The biggest problem with the idea of the analytic/synthetic dichotomy is that it cannot be substantiated in the function of the human organism. What I mean by that is consider how each step of knowledge often requires a referent to be known, whether directly or indirectly. Even mathematics in all it seemingly disconnected qualities had to start with a very simple assumption based on very real relationships in Existence. Similarly, logic even its complexity and abstractness had to be gathered from observation first and 'deduced' later. To suppose otherwise is in some ways to suppose Nature is purely incidental.

It's an interesting statement, ladyattis. And here is why I find it interesting.

You see, I'm a pretty smart person with a well-above average IQ with a college degree in a complicated subject that earns me a pretty good living. I studied all kinds of esoteric mathematics and while I probably can't write proofs like I could years back, I must say I was actually pretty good at it. I'm fairly well read, quite possibly not as well as you are, but my idea of an intellectual challenge lies quite a bit beyond, say, Harry Potter. I'm a strict libertarian, a believer in natural law and natural rights, and I can even croak out something that might be understood as a Murray Rothbard impersonation.

So, those are my credentials. Nonetheless, I'm afraid I must confess that I have no clue what you're talking about. None. Not the faintest farthing of a notion. Are you arguing for or against? For or against what? Are you agreeing with someone or disagreeing with someone? If so, who? And above all, why???
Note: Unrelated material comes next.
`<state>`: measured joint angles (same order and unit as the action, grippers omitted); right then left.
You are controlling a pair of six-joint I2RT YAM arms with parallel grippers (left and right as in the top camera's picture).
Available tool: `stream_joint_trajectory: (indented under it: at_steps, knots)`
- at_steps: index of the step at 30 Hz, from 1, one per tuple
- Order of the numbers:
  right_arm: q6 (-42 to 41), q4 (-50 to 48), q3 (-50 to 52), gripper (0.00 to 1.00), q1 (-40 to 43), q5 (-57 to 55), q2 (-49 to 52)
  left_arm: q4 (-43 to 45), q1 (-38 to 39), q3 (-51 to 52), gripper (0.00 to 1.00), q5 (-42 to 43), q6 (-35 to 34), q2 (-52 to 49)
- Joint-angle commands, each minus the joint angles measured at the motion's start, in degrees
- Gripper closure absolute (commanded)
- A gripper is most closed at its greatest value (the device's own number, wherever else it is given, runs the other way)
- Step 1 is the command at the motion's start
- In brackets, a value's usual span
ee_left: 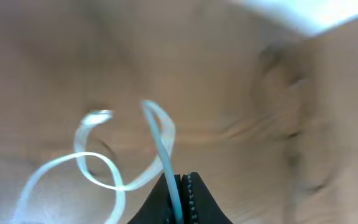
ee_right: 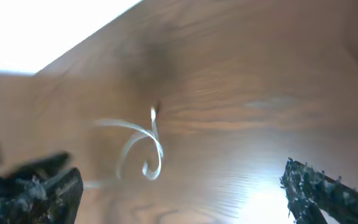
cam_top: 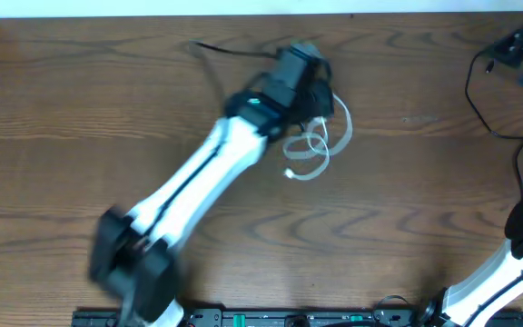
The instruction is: Untangle cables
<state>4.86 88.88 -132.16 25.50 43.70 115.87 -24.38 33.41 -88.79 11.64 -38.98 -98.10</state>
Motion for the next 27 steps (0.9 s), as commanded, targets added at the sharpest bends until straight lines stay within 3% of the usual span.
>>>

No offense, ladyattis, but you're spewing some of the same flavor of lingo that made me run away screaming from Objectivists many years ago. I barely trudged my way through that painful 63-page rant in Atlas Shrugged, but the absolute goo written by her "epistomological" priests was nigh upon impossible! It's too tricky! You go through too many meta-layers of abstraction, and you manage to abstract the problem away, until it looks like a completely different problem than what you started at. If you take that nuttiness too seriously, you end up convincing yourself that you're in precisely the position that alansmithee has proposed; that logically, liberty isn't such a great idea after all. Witness where Leonard Peikoff has led them these days, into war mongering, race hate, and apologies for abuses of state power, less than a generation after Ayn Rand would have been horrified to hear these things coming out of the mouths of her followers. It's a direct result of them trying their "collective" hands at meta-meta-meta-meta-thinking.

Keep it simple. Start with liberty? End with liberty. If you want to make it more complicated, start with God, end with God, and hit liberty somewhere in the middle.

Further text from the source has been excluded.